伪帝裴璋的罪行昭告天下,街头小巷贴满告示,大大小小几家报纸都有专门痛斥他累累罪行的板块,如今连街头玩泥巴的三岁小儿都知道裴璋这人是个十恶不赦的暴君。
而在新帝登基之前,伪帝裴璋的罪己诏已传遍大晋的每处疆土,三万谈家军的真正死因公布天下,多年来被裴璋迫害的谈家军家眷得到了真正的抚恤,也抚慰了西北军。
罪人裴璋被幽禁关押在宗人府,他的皇子们却都得到了妥善的安排,除了跳楼自杀的太子裴乾,通叛敌国已然身死的瑞王、梁王兄弟,新帝并未撤去其他皇子的封号。
新帝没有清算裴璋的皇子公主,还下旨召宁王回京,继续任用隐王、梁王,封八皇子为阜阳王,裴璋的两位公主也都赐了公主府。
至于裴璋的后宫,在元宵节前,慎贵妃终于想通了。
因为近来新帝雷厉风行地斩了一批曾经追随裴璋的老臣,也处理了一批跟着左相造反的臣子,慎贵妃被吓怕了,决定离开皇宫。
裴折玉给她安排了孀居无子的夫人身份,送到南边,赠与她数不尽花不完的银钱,还派了人保护她,母子一场也算是仁至义尽了。
其他妃嫔,由君后叶澜处置,愿意离开的都予以返家,不愿归家的,便都去了庵堂修佛。
生了皇子公主的妃嫔,也可以随她们的孩子过活。
因裴璋罪行公之于众,让很多人得知隐王生母的遭遇,后宫中的许多妃嫔都被视为是受裴璋胁迫,君后要放人,还得了一个贤名。
帝后二人,一个在朝堂,一个在后宫,恩威并施,短短一个月,就在安王、隐王的辅佐下把控了朝堂。而当所有人都以为新帝面上功夫做尽了,势必先礼后兵,开始打压隐王的时候,隐王又被升到了高处。
天启元年三月,北狄新帝拓跋煜挥军南下攻打大晋。
大晋新帝裴昭御驾亲征,命隐王、安王摄政监国。
新帝骁勇善战,首战告捷,隐王、安王在朝中也一直在助力战事,分明隐王是伪帝裴璋之子,却很得安王、新帝这对亲兄弟信赖。

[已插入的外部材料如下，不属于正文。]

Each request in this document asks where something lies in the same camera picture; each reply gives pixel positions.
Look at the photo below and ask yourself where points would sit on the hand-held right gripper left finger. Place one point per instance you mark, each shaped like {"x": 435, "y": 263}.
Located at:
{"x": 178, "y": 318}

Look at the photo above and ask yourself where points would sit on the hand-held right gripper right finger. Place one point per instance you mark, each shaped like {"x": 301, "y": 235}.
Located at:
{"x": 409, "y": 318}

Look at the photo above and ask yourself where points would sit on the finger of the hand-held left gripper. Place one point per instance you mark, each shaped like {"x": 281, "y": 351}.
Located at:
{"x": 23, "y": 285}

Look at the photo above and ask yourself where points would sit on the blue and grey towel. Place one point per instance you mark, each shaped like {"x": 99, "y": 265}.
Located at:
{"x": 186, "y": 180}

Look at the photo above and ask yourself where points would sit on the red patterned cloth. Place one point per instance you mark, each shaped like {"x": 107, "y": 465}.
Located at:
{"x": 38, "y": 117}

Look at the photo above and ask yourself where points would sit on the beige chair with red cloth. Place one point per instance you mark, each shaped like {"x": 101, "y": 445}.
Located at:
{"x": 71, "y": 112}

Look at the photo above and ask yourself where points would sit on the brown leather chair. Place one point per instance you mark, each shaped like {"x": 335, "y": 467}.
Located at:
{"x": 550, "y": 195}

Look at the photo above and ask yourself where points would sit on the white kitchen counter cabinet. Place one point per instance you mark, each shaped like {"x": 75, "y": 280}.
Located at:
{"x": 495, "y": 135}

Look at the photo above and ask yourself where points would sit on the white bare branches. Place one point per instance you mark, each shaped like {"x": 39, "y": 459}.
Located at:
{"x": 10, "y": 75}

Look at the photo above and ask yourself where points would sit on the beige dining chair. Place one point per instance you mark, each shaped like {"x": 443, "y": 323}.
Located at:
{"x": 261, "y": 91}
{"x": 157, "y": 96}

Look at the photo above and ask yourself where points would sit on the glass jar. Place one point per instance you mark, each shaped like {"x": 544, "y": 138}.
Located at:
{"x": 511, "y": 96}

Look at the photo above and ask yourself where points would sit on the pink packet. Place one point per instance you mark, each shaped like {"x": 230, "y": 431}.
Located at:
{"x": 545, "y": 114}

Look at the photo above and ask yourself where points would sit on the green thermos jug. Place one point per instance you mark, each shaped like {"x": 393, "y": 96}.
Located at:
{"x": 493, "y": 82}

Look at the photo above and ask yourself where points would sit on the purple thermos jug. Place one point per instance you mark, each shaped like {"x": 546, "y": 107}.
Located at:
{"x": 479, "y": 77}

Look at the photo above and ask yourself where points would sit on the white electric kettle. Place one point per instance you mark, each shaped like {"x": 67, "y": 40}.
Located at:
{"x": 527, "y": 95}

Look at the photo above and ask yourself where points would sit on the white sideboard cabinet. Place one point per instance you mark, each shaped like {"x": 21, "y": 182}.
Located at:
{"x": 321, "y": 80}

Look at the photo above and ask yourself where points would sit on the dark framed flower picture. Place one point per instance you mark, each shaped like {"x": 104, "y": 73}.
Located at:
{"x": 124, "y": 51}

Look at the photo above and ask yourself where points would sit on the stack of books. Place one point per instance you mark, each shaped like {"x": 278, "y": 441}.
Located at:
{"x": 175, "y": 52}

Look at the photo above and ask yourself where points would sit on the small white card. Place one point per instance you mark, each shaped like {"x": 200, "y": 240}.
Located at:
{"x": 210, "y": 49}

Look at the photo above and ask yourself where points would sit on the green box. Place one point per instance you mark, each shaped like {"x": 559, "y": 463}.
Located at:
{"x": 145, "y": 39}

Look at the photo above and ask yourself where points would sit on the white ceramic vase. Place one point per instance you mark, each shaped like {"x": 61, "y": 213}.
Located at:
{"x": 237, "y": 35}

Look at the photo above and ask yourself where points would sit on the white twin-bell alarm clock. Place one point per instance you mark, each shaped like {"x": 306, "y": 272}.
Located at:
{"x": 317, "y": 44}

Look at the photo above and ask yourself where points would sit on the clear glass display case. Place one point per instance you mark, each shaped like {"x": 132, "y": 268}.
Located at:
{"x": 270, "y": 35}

四月份,君后诞下太子,父子平安。新帝龙心大悦,又打了一场胜仗,赐太子名,晟。
三年后,谈显攻至北狄王城,拓跋煜忙不迭派出使臣议和,将自己的儿子送至大晋作质子,割让了北狄曾经被裴璋送出去原本属于大晋的几个州域,以及北狄自己的疆土。
二十年间两次议和,不同的结果可谓风水轮流转。
五年后,皇帝裴昭在安王、隐王两位辅政亲王辅佐治政之下,大晋河清海晏,再现盛世。
此后,身为伪帝裴璋之子,却能与皇帝和安王亲如兄弟的隐王殿下便成了坊间一个传奇。
要说起隐王,就不得不提到隐王妃,重开海关推进海外贸易、研发军事武器、钻研高产粮食等对大晋发展有利的政见皆是由隐王妃提出,君后与隐王一力促成,也是一位被民间百姓传得神乎其神的传奇。
坊间传闻,隐王妃深得君后宠爱,又是小太子的老师,有时就连当朝皇帝,都要让他三分。
隐王妃不仅有空就跟君后、安王妃推行公立学校注重教育事业,支持君后和镇国公主促进女子与男妻皆可考取功名入朝做官等种种利民政策,他私下还搞文娱做报纸、搞艺术做玻璃、吃的火锅、用的牙膏肥皂,他均有涉猎,哪儿哪儿都有他不说,他还有个奇葩到满京城都知道的爱好——
他还搞养殖业。
牛羊猪鹅他都养,最爱的是猪。听说他养猪养得很好,小太子为了吃到他养的猪肉沉迷到太傅的课都听不进去,皇帝为了吃到他养的猪肉容忍隐王在朝中与自己争权。
总而言之,一些莫名其妙的狂热者把隐王妃家的猪肉吹得天花乱坠,吃一口好比神仙肉。
坊间也有传闻,隐王与隐王妃夫夫二人乃是少年夫夫,成亲多年来,虽说膝下并无子嗣,却一直恩爱有加,焦不离孟,孟不离焦。
二人向来大方,时常会被文人学子写进话本或者报纸,每每成双出现时,皆是一段佳话。